• _Task instructions_
Among the records, which lines hold the word "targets"? Pick them out.

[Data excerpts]
+--
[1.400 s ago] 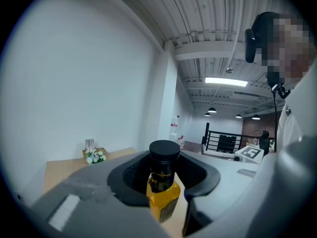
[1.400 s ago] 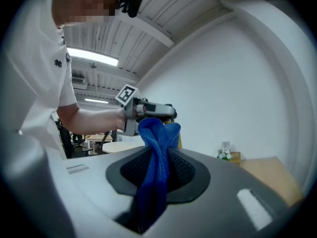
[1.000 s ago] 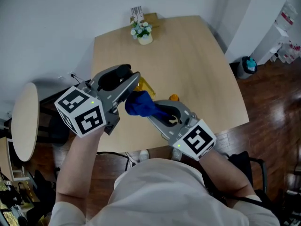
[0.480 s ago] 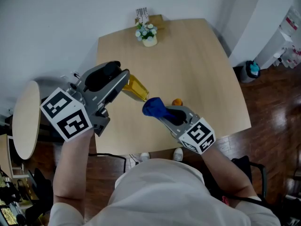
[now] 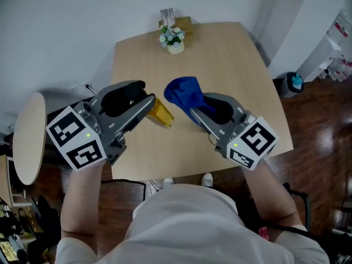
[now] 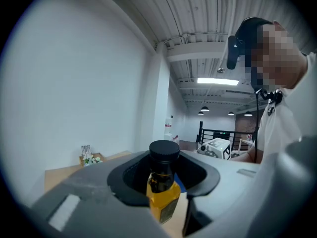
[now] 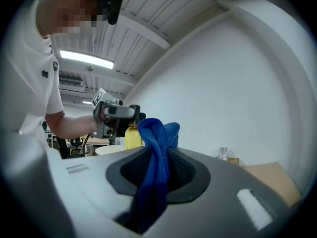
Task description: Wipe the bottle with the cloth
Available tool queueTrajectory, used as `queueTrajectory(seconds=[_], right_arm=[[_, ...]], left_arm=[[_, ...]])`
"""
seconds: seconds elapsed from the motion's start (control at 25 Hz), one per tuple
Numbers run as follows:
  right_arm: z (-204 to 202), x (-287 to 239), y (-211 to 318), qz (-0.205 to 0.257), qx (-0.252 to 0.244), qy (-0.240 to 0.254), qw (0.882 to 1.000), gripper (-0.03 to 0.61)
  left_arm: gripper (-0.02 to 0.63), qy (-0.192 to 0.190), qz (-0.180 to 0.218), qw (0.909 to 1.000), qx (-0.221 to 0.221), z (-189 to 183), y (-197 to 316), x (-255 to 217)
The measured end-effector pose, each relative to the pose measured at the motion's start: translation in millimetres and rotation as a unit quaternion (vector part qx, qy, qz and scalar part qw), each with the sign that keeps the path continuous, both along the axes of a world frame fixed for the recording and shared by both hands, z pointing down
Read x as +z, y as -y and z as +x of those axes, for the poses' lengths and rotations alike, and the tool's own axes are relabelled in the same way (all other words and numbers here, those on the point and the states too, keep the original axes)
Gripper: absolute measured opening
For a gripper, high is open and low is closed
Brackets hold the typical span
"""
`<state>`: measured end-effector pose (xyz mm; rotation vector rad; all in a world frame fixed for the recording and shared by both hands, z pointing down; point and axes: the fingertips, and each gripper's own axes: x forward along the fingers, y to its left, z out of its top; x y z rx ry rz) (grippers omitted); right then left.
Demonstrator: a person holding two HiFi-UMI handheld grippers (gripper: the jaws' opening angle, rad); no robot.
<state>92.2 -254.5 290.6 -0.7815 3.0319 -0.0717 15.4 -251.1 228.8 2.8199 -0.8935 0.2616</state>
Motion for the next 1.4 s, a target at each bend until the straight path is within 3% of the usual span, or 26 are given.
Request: queueTrajectory(seconds=[0.2, 0.36, 0.68, 1.0, 1.16, 1.4], right_arm=[[-22, -26, -26, 0.031, -0.028, 0.009, 0.999, 0.095], [-28, -10, -28, 0.022, -0.03, -0.002, 0.999, 0.095], [-35, 75, -22, -0.057, -0.029, -0.051, 0.997, 0.095], [-32, 160, -28, -0.157, -0.019, -0.089, 0.983, 0.095], [-62, 138, -39, -0.136, -0.051, -0.082, 0.986, 0.095], [-94, 109, -54, -0.115, -0.089, -0.07, 0.987, 0.095]], left_arm=[[0.16, -0.001, 0.002, 0.9998, 0.018, 11, -29, 7], [0.16, -0.009, 0.006, 0.9998, 0.016, 7, -30, 3], [0.16, -0.031, 0.015, 0.9993, 0.017, -4, -25, -16], [0.16, -0.057, 0.04, 0.9971, 0.031, -5, -41, -49], [0.16, -0.074, 0.04, 0.9954, 0.047, 4, -45, -58], [0.16, -0.06, 0.037, 0.9961, 0.053, 8, -46, -49]])
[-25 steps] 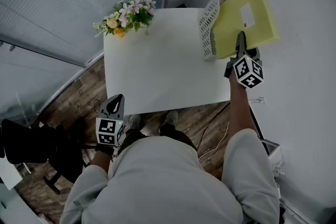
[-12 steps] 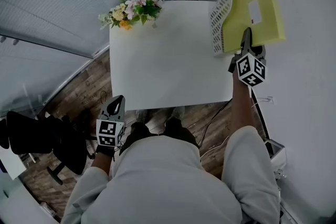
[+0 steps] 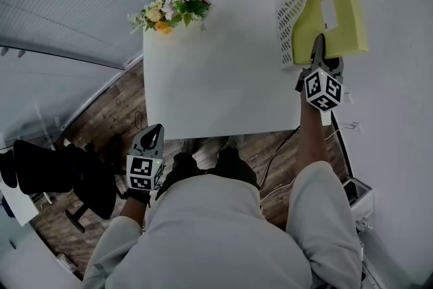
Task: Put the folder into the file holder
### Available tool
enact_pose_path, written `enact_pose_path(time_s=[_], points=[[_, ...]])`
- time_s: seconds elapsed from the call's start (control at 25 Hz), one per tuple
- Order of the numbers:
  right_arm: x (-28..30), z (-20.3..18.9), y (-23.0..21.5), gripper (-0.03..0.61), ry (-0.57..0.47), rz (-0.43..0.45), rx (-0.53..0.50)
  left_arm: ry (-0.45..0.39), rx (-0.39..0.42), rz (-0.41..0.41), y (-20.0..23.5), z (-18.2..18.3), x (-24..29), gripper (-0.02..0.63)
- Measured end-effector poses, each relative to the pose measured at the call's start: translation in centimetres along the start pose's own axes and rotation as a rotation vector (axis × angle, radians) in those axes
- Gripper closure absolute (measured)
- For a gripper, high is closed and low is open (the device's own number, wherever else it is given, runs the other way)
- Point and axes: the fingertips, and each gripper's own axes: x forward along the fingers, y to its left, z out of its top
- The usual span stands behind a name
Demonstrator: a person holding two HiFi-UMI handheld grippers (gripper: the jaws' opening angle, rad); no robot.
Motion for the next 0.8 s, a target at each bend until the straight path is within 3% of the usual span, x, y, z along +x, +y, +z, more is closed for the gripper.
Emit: enact_pose_path(time_s=[0.8], points=[[0.8,-8.7,0.6,0.408,0.153,-0.009,-0.046,0.018,-0.01,0.002,0.0,-0.6,0.8,0.606]])
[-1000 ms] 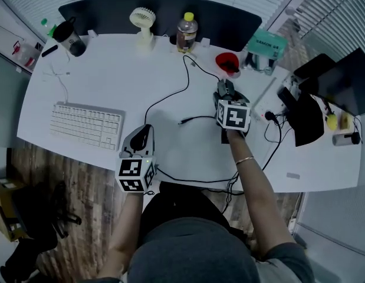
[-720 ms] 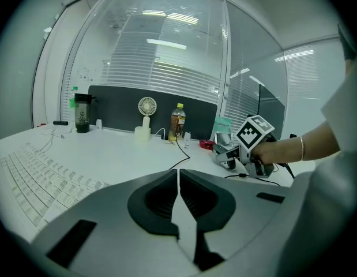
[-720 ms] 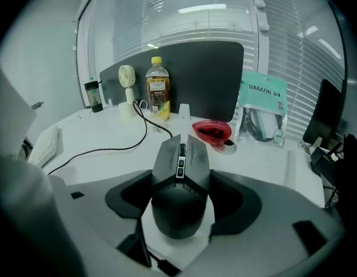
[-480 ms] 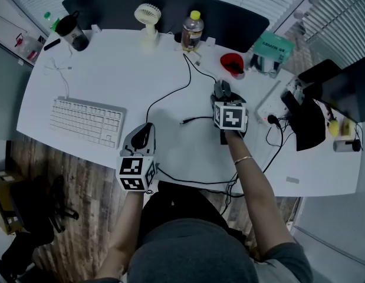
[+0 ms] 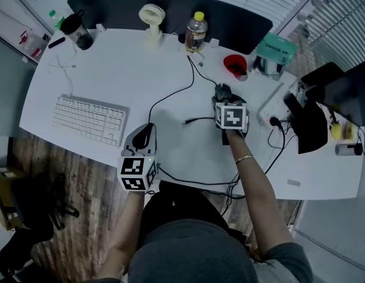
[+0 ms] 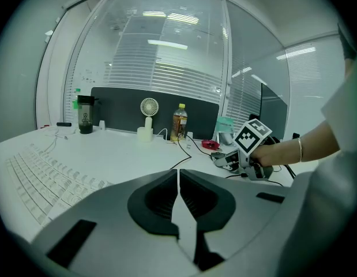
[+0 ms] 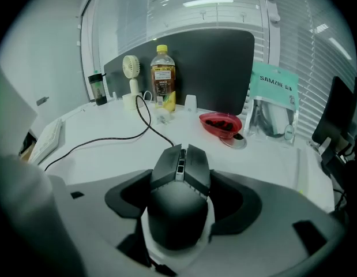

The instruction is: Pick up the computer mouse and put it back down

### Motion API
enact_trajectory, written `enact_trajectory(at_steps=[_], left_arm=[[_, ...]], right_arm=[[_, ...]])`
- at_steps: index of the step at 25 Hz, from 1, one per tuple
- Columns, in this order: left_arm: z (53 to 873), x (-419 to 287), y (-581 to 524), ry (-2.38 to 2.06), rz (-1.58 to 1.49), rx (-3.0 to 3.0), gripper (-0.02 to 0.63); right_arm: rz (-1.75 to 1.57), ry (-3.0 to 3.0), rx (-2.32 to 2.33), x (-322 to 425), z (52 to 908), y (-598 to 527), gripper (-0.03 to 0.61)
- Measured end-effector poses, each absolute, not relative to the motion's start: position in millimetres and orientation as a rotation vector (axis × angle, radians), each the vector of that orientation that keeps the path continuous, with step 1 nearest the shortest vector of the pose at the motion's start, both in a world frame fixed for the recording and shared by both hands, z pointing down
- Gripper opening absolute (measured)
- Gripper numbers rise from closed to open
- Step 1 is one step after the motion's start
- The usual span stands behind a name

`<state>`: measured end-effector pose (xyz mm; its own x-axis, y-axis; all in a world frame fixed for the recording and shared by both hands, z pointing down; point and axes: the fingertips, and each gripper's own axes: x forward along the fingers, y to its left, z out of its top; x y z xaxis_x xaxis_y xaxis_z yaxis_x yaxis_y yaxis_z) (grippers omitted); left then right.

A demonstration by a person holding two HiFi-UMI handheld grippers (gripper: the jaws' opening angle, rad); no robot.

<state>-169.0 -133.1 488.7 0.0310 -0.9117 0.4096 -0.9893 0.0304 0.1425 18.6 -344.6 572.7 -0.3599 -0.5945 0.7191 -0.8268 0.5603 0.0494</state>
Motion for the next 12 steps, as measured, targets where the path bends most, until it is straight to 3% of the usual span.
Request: enact_trajectory(at_steps=[12], left_arm=[[492.9, -169.8, -129.6, -1.921, 0.270, 1.915, 0.031]], right_arm=[[0.451, -2.120, 1.115, 16.7, 575.0, -345.1, 0.311]])
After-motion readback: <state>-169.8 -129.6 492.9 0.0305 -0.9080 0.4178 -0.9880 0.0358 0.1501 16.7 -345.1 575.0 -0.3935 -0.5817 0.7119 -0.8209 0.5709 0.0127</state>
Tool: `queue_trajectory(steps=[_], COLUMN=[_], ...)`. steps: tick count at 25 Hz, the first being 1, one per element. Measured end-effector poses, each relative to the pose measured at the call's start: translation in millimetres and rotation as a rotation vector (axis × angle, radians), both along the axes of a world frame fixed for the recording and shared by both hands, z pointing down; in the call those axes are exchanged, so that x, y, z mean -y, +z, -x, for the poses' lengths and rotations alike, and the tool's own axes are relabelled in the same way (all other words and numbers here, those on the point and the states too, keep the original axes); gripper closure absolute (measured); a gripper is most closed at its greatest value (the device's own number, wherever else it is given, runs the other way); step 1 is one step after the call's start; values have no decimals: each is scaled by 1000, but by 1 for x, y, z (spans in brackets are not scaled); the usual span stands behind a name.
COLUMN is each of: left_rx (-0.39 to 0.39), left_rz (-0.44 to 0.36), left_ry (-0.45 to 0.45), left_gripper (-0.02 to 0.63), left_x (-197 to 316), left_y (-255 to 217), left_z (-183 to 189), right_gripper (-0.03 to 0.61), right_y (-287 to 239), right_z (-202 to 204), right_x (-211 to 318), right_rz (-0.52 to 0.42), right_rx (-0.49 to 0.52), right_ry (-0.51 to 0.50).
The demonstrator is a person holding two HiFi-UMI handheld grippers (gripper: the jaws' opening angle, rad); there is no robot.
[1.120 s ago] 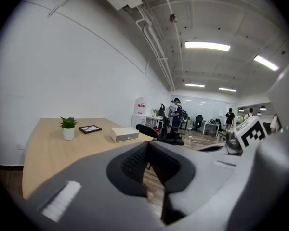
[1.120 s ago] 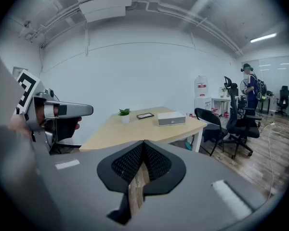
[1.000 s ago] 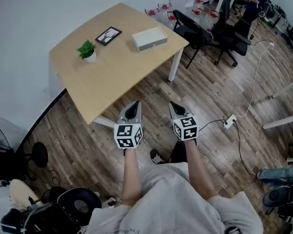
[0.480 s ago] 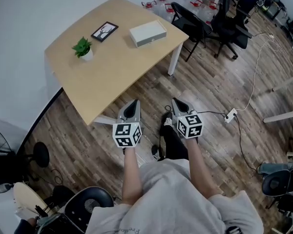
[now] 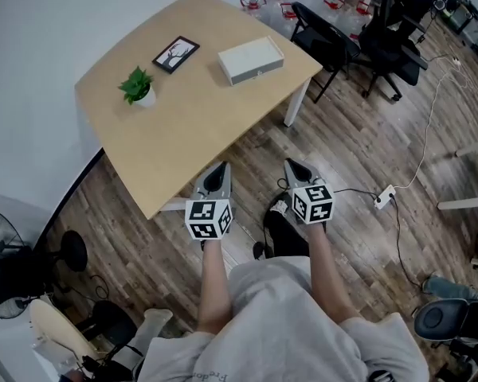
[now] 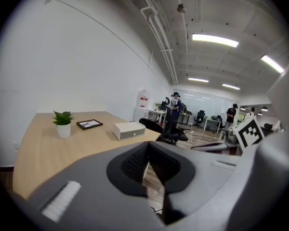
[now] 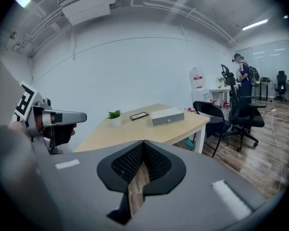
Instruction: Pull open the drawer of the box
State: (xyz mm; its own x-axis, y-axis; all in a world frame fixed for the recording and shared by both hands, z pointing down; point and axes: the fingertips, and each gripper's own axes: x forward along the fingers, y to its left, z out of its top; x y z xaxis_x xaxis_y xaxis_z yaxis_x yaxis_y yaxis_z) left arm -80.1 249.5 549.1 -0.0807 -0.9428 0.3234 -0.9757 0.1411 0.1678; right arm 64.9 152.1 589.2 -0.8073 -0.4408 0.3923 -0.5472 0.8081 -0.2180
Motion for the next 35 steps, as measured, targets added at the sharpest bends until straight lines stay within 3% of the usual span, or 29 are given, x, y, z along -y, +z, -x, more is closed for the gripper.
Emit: queue_trajectory(steps=[14, 21, 25, 30, 35], left_rx=[49, -14, -25, -87, -96], left_rz=[44, 26, 28, 3, 7], left_ry=[29, -10, 7, -10, -9], left_gripper=[560, 560, 560, 560, 560], left_x=[171, 218, 237, 263, 297], left_y=[-9, 4, 8, 8, 5], left_z=[61, 79, 86, 114, 143], right_gripper=[577, 576, 577, 576, 576], right_y=[4, 5, 5, 9, 8], right_z=[60, 77, 77, 94, 117], right_x=[166, 203, 228, 250, 271], right_rz=[23, -1, -5, 18, 6], right_rx=[-7, -46, -58, -69, -94], right_ry=[-15, -58, -19, 2, -19])
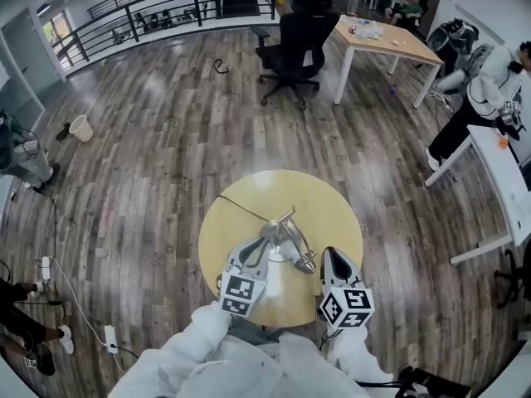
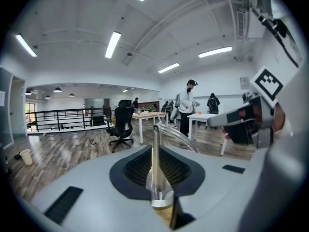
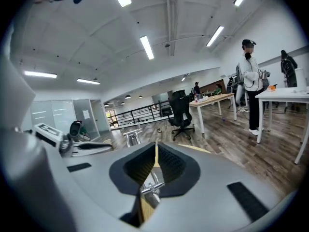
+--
• _Result of this task_
Motion for the next 12 steps, as measured, targets where the path bends most, until it is straight to 3% of the usual span.
Motion for the next 35 steps, as measured, targets added at the sharpest bends until straight lines stay within 3% of the usual span, or 29 are given, x, y, z along -y, +z, -x, more is closed for the gripper.

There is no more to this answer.